Mais la plus grande hypocrisie est ailleurs. Que les services accueillant des personnes très âgées manquent de personnel, tout le monde le sait et depuis longtemps. Mais je n’ai souvenir d’aucune manifestation de rue poour réclamer que cela change. Il suffit de « fréquenter » ces établissements pour constater la pénurie de personnel. Notamment en période de vacances. Un personnel souvent dévoué mais « humilié » et culpabilisé de ne pouvoir mieux faire, au point de percevoir toute intrusion éventuelle des familles dans l’établissement comme une agression.

Manque de moyens ? C’est aujourd’hui la plainte de l’éducation, du travail social, de la police, de l’armée, de la justice, de la culture, de la santé… Arrêtons de rêver ! Il n’y aura pas du bonus pour tout le monde. Mais il y a dans ce pays des millions de citoyens, hommes et femmes, qui dépriment de ne servir à rien ni à personne. Certains d’entre eux ne pourraient-ils proposer leurs services,  ne serait-ce que pour  aider les personnes âgées à manger, aux heures des repas ?

De ce point de vue les pays du Nord de l’Europe sont largement en avance sur nous. En France, il se trouvera toujours quelques beaux esprtis pour vous expliquer que ce serait là confisquer des emplois salariés qui font tellement défaut.

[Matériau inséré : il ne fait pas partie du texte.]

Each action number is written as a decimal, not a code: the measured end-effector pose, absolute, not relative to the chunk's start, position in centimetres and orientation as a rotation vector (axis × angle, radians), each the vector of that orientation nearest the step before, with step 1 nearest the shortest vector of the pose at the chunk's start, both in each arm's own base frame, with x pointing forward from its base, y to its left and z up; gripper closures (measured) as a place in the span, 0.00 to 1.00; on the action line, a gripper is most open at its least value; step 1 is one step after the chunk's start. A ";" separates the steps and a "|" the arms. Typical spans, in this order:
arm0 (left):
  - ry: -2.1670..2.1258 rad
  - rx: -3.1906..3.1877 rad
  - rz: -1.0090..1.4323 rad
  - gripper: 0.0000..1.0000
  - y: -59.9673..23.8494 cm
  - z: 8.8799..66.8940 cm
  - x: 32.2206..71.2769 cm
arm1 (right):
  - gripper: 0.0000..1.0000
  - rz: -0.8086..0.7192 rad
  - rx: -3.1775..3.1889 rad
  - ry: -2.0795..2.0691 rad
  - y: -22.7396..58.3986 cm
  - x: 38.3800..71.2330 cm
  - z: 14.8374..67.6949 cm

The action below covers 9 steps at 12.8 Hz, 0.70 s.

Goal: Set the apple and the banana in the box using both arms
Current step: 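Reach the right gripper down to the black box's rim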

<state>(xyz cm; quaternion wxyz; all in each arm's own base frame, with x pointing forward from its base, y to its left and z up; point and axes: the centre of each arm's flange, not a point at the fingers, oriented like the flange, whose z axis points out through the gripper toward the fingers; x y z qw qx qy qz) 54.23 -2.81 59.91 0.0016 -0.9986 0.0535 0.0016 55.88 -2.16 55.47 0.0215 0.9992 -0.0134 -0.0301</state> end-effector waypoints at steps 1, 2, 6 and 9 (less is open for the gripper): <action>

Mieux vaut donc ne rien faire… jusqu’à la prochaine fois . Hypocrisie vous dis-je !

2 comments

  • Coordonnatrice pour personnes âgées au sein d’une Instance de Coordination Gérontologique puis d’un Centre Local d’Information et de coordination.
    1989, recevant une lettre d’un résident de maison de retraite dénonçant la maltraitance dans cet établissement, je l’ai porté à la connaissance d’élus (maire, président du conseil général, députés, sénateurs) et de la DDASS. Seule la DDass a répondu et a fait rétablir ce qui était possible dans son domaine.
    2006, voyant des signes de maltraitances sur des patients arrivant du domicile, un chef de service hospitalier m’a demandé de mettre en place un groupe de travail composé des services compétents du conseil général, des directeurs de maison de retraite et de services de maintien à domicile, d’assistantes sociales, de bénévoles, ….en vue de travailler sur l’élaboration d’un outil pour la prévention de la maltraitance en institution et au domicile. Après 2 réunions « on = politiques »m’a interdit de continuer ces réunions et « on » m’a mise au placard jusqu’à ce que je prenne ma retraite « écoeurée »en 2008

  • oui , je pense , que c’est un problème grave et qui risque hélas de s’accentuer!
    et surtout ,c’est trop facile de condamner des gestes inadmiscibles certes quand on laisse à d’autres la responsabilité de ce qui nous gène.
    plus de personnels, plus de moyens……oui ….mais le fond du problème n’est pas là…..il faut du personnel solide ayant une vocation…..et même avec cela ce n’est pas évident….
    on multiplie les contraintes , les textes , la législation alors que rien ne remplacera l’humain.
    certaines maisons souvent religieuses sont en difficulté financière en raison des normes.
    des structures grandes ne sont souvent pas une bonne réponse!!! il faut y être allé!!!!
    rien ne vaudra jamais un maintien à domicile, le plus longtemps possible avec des aides réelles efficaces, mais là encore, il faut que les familles puissent le faire (locaux, personne présente), veuillent le faire….sans parler des familles recomposées où cela devient encore plus difficile……sans parler de celles surtout qui soutiennent enfants et parents à un âge où cela devient physiquement difficile.
    en plus la différence énorme qui va se créer entre le prix de journée d’une maison médicalisée et la retraite de la personne âgée!!!!!qui va payer? les enfants qui ont parfois du mal eux-même.
    Il faudrait réfléchir à d’autres formes pour permettre de vivre cette période qui s’allonge chaque année de la plus heureuse façon , et hélas ce n’est pas en mettant à leur disposition des garderies ludiques et coûteuses, mais plutôt en les intégrant dans le tissu social le plus longtemps possible.